# [TASK GOAL]
Produce word for word the lines of the data below running from the one that has "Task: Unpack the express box" to the one that has "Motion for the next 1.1", inclusive, and no others.

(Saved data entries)
▼

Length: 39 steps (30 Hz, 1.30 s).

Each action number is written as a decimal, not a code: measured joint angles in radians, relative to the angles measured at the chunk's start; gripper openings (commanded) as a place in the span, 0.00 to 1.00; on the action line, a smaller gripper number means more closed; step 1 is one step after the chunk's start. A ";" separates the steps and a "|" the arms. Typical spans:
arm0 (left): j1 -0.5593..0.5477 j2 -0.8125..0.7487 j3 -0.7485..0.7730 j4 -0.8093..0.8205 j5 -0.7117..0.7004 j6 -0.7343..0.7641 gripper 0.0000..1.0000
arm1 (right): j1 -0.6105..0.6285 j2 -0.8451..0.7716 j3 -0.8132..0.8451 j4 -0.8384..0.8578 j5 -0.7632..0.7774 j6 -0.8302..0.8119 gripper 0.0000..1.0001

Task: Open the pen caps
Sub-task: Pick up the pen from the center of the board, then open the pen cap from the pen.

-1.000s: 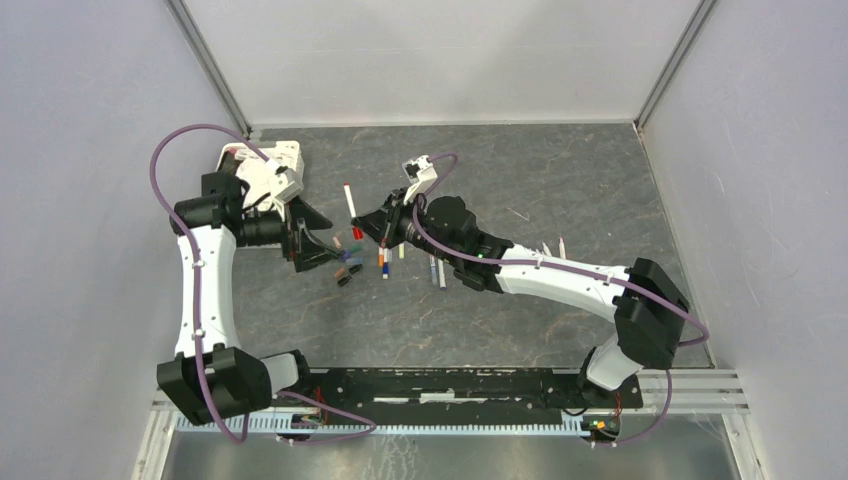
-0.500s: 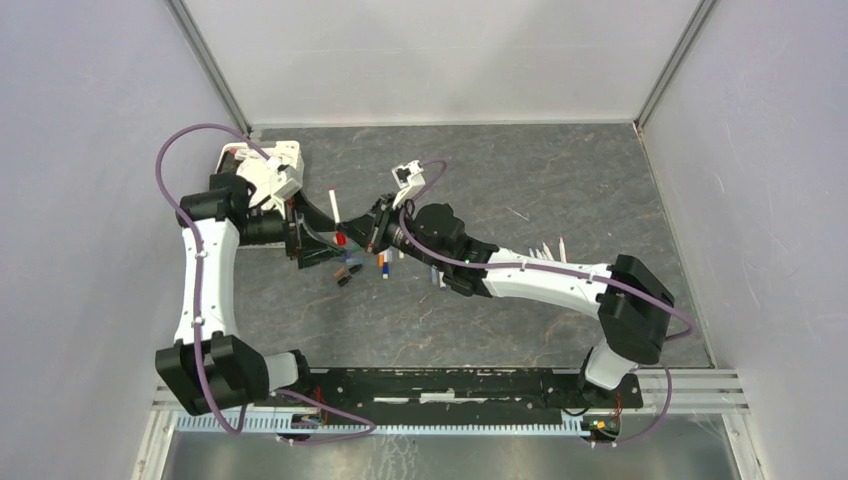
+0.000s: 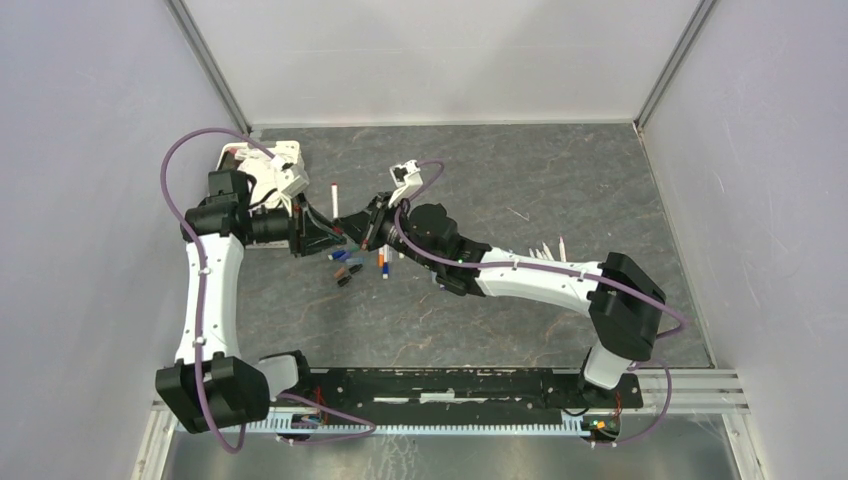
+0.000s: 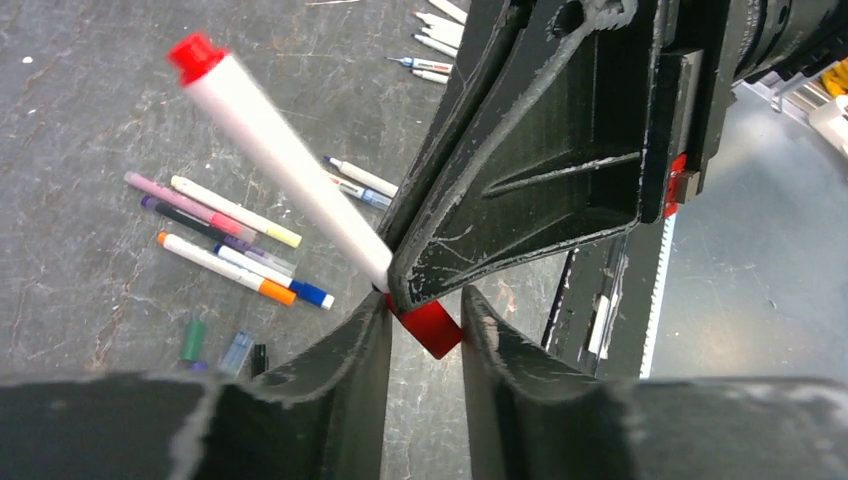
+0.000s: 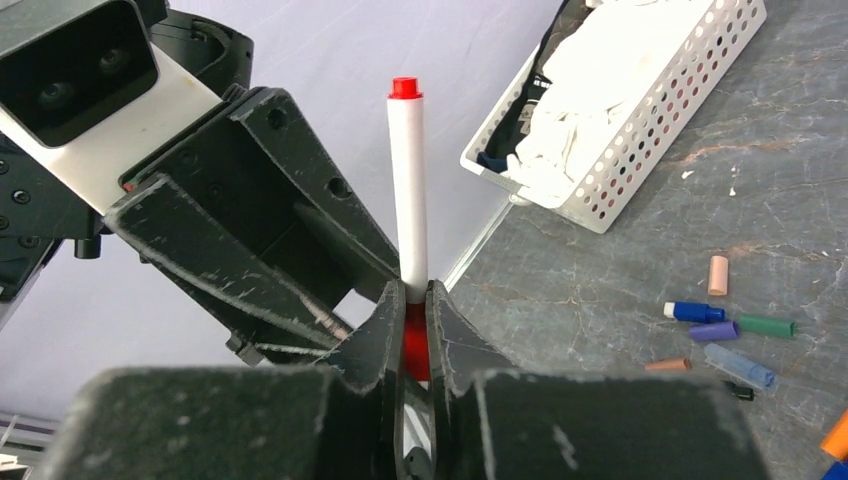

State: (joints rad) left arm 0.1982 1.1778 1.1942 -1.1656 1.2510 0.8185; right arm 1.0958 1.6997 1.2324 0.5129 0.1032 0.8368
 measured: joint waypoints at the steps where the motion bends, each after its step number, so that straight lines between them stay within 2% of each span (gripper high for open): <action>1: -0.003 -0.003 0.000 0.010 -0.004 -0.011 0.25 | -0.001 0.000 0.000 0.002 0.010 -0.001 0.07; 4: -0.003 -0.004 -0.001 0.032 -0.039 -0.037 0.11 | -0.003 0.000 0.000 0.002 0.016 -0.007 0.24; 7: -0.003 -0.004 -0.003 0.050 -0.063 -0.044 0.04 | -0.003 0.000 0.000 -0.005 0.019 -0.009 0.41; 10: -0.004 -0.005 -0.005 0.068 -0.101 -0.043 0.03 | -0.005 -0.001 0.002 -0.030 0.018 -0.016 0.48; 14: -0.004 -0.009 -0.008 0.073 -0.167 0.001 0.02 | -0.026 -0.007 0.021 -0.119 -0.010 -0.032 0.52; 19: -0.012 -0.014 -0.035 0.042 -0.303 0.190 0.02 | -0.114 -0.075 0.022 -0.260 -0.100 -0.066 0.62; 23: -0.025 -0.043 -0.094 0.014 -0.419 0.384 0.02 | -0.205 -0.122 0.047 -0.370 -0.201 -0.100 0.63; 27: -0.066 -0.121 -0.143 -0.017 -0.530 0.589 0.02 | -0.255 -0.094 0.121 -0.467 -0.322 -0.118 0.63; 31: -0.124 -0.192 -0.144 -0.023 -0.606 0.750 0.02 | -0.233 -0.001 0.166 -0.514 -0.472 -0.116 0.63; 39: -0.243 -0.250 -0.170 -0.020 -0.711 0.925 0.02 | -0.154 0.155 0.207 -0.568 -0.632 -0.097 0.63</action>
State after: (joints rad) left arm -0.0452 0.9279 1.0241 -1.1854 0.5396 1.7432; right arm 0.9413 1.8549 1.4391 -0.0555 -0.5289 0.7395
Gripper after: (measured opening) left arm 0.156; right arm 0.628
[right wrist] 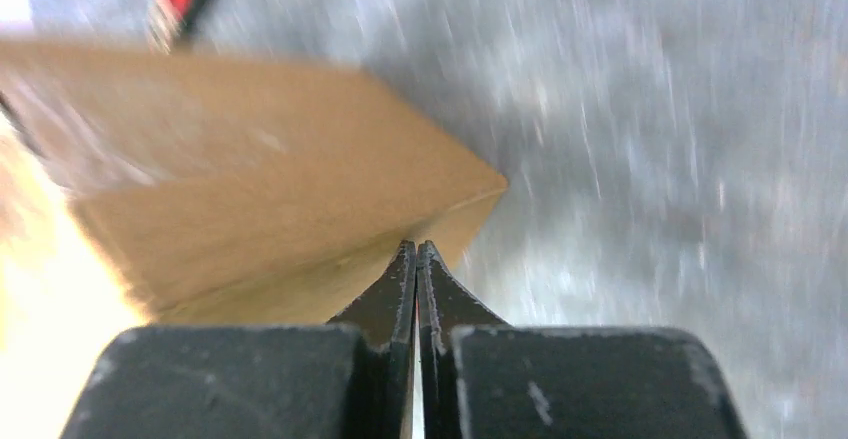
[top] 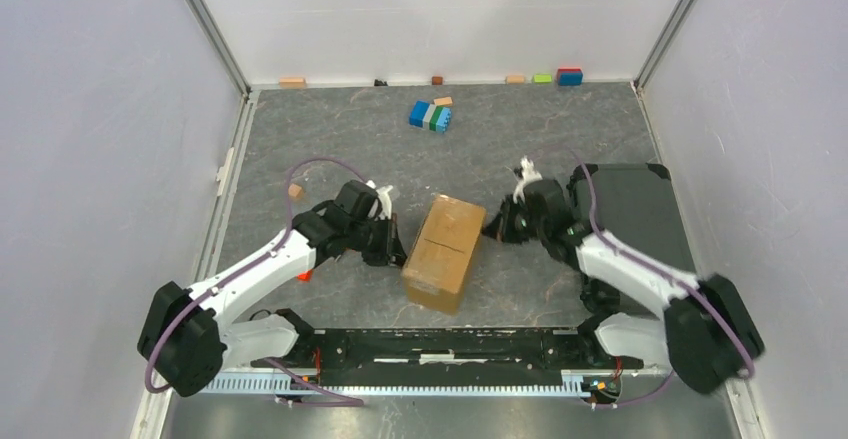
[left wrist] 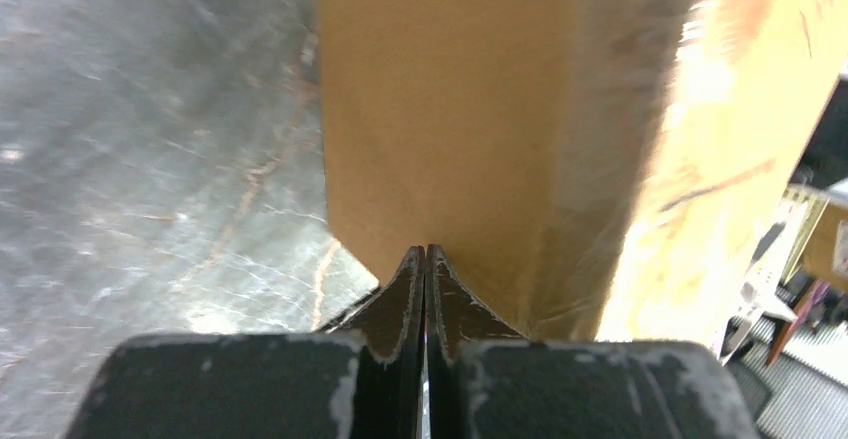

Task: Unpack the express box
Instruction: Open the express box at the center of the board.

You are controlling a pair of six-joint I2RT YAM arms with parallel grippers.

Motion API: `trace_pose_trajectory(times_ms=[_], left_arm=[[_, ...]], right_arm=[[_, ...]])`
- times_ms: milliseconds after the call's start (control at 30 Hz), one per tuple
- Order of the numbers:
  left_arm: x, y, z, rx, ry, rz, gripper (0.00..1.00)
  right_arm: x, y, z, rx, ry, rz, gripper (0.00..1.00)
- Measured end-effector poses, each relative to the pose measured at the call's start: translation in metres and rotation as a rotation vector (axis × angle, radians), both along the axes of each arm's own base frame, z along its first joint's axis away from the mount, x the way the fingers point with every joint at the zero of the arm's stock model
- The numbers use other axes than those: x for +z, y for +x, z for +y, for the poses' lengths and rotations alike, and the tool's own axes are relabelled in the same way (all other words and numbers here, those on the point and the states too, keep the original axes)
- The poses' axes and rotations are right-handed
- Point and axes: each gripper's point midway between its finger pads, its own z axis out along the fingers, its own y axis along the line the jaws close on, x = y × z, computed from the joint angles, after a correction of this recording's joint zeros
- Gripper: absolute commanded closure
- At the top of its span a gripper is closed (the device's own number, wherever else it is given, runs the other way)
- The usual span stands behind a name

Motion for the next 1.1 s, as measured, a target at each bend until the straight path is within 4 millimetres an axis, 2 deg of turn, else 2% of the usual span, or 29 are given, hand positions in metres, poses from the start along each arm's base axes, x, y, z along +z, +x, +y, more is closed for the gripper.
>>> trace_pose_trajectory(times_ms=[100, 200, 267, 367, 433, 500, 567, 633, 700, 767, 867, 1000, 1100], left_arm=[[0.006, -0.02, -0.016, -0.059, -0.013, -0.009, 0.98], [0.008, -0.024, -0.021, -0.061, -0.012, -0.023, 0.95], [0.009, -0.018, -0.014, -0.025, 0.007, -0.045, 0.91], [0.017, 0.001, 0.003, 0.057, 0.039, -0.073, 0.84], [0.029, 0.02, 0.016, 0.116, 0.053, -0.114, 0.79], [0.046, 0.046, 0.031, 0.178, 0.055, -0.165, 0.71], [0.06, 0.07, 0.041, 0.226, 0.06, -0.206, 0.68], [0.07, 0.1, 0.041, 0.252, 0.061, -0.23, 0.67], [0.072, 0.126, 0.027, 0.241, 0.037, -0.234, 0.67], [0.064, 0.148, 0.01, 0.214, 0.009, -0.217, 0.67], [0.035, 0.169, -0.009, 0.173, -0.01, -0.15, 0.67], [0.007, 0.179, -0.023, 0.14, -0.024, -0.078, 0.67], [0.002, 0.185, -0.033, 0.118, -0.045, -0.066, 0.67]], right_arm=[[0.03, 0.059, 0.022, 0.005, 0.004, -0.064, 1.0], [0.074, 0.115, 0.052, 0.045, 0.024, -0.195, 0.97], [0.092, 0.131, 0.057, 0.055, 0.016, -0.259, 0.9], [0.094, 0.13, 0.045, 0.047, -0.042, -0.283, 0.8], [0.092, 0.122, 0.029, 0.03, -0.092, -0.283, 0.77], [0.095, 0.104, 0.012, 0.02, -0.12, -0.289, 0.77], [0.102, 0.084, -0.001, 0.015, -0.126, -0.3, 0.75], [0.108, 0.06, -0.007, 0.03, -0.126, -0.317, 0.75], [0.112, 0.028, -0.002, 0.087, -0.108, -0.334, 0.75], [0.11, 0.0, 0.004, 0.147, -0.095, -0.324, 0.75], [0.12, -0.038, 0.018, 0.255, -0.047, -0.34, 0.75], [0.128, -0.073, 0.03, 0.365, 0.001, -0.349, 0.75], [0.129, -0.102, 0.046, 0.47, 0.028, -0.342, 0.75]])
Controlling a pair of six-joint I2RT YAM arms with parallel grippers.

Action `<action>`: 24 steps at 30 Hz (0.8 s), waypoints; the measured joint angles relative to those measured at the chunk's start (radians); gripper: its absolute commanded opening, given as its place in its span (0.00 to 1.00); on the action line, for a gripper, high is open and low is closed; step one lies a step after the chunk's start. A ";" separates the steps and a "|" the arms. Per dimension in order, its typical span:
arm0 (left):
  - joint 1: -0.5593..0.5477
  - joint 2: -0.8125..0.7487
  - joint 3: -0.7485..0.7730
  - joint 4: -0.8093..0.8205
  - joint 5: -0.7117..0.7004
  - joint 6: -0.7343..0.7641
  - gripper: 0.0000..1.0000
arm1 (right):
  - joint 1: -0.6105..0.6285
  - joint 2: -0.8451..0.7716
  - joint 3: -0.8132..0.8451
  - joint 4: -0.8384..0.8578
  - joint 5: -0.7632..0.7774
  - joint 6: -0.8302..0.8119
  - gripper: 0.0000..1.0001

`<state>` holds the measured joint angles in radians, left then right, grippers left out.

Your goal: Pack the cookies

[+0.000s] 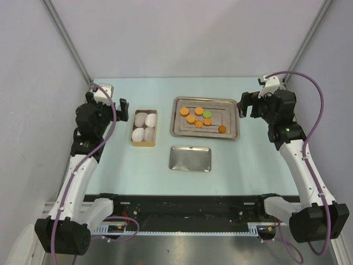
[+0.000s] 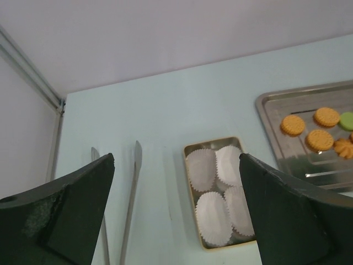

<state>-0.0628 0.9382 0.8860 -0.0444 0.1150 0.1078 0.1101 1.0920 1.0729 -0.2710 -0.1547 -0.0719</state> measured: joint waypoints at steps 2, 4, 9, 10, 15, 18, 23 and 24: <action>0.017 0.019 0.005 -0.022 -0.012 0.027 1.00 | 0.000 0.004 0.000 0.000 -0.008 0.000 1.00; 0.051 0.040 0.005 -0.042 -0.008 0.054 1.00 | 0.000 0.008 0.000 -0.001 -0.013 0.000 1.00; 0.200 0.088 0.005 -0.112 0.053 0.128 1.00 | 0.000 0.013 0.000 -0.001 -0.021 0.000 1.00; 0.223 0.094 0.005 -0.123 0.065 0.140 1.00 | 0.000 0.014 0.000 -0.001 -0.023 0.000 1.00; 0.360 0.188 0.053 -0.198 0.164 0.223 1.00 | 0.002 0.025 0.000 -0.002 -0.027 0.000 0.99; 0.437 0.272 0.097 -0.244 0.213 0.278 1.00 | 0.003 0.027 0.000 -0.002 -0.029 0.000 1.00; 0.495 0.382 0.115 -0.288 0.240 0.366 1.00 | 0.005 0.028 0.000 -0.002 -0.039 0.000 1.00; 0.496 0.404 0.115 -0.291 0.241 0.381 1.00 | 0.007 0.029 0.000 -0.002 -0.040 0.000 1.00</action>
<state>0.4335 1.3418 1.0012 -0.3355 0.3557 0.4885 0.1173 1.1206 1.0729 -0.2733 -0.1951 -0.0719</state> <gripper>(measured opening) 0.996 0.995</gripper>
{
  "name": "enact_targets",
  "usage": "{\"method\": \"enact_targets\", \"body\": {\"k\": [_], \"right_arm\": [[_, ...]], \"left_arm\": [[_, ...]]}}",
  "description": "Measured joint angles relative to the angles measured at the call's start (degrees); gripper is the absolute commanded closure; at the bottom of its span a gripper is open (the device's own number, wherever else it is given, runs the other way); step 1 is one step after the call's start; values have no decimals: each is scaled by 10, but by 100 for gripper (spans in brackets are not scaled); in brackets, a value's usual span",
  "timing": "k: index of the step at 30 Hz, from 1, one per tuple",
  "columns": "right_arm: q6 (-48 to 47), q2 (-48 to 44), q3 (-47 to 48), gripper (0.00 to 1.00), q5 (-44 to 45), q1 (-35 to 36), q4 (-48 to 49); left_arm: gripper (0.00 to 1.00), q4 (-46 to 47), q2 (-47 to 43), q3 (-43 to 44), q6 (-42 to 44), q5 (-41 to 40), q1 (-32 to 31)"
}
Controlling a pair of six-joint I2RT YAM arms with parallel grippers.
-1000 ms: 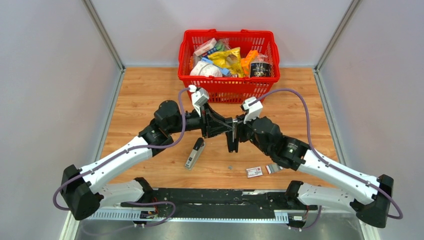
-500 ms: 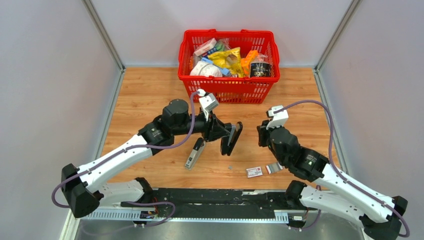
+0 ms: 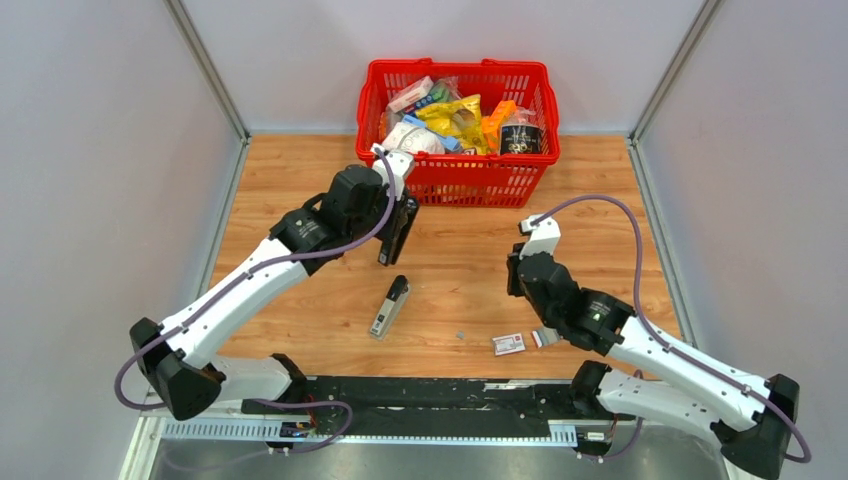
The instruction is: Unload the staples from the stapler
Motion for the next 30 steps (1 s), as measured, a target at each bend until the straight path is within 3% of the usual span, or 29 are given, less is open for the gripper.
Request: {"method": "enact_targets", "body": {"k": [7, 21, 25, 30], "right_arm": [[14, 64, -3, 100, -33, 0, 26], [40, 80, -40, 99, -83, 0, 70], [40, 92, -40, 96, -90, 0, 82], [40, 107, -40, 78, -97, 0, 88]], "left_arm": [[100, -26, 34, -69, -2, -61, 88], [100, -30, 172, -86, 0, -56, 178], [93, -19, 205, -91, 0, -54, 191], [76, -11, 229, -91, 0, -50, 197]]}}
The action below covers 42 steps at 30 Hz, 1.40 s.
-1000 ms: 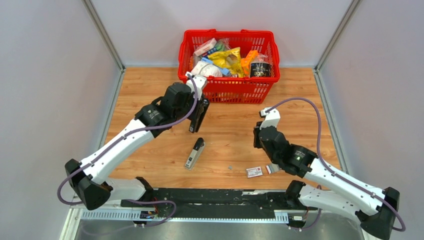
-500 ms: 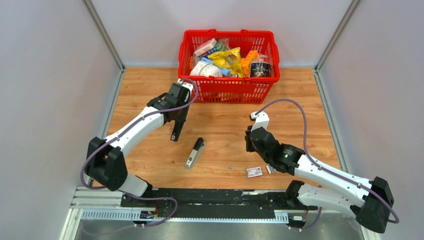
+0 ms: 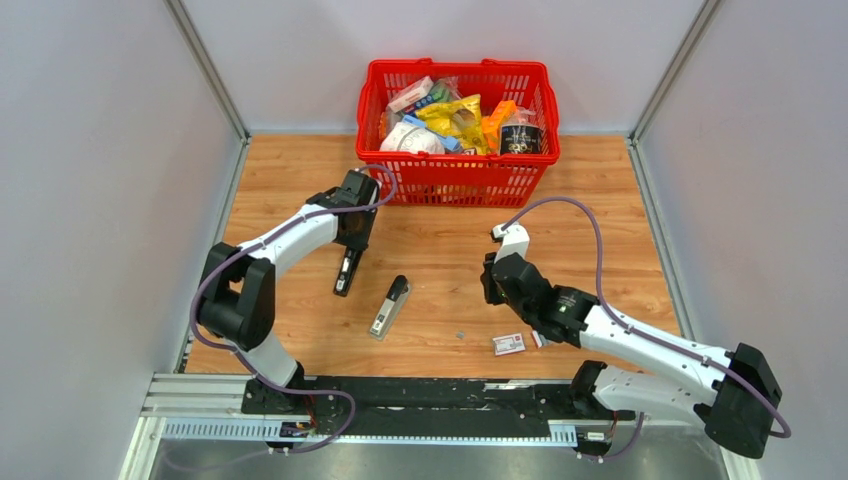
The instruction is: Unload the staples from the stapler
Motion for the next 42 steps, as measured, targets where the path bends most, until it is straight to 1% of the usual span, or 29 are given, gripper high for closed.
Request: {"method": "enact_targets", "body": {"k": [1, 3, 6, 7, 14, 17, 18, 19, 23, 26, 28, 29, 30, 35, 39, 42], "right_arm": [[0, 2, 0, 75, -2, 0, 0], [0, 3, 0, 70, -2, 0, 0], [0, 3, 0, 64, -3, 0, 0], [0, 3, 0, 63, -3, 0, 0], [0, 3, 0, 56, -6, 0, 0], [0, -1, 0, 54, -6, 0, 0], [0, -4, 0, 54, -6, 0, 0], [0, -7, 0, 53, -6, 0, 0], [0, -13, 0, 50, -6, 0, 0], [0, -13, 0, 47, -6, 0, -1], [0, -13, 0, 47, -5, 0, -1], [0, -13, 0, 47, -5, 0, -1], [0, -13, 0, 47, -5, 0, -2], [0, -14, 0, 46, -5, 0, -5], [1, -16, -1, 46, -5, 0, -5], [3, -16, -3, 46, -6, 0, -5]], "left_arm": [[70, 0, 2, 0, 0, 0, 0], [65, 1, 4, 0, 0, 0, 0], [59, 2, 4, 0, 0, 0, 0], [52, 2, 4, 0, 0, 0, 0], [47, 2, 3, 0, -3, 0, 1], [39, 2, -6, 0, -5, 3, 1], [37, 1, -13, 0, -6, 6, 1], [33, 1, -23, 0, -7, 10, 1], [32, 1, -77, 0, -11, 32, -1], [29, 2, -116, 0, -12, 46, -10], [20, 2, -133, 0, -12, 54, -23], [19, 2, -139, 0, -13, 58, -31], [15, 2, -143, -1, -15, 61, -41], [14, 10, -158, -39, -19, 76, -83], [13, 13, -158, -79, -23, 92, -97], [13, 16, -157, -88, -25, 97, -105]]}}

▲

# [YOUR SOLUTION]
Task: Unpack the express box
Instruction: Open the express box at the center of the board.

You are controlling a pair of six-joint I2RT YAM arms with parallel grippers.

Motion API: `trace_pose_trajectory(times_ms=[_], left_arm=[[_, ...]], right_arm=[[_, ...]])`
- times_ms: milliseconds after the call's start (control at 30 Hz), one per tuple
- Order of the numbers:
  left_arm: x, y, z, rx, ry, rz, gripper (0.00..1.00)
  right_arm: x, y, z, rx, ry, rz, gripper (0.00..1.00)
- Measured end-effector poses, each relative to the pose measured at the call's start: translation in metres and rotation as a rotation vector (axis × angle, radians), both along the axes of each arm's own base frame, z along its first joint's axis away from the mount, x the way the fingers point with every joint at the zero of the arm's stock model
- The numbers use other axes than those: x for +z, y for +x, z for +y, for the poses' lengths and rotations alike, and the tool's own axes are relabelled in the same way (all other words and numbers here, those on the point and the states too, keep the original axes)
- The poses' axes and rotations are right-handed
- Point and axes: each gripper's point midway between its finger pads, its own z axis out along the fingers, its own y axis along the line the jaws close on, x = y × z, computed from the joint angles, after a correction of this recording's joint zeros
- Gripper: absolute commanded closure
- At the top of its span a gripper is closed (the device's own number, wherever else it is given, runs the other way)
- The usual span stands behind a name

Motion for the next 1.1 s, as measured, a target at each bend until the straight path is within 4 millimetres an axis, 2 deg of turn, else 2% of the usual span, or 29 are given, hand positions in metres, poses from the start along each arm's base axes, x, y, z along +z, +x, +y, more is closed for the gripper.

This exercise has now been fully answered.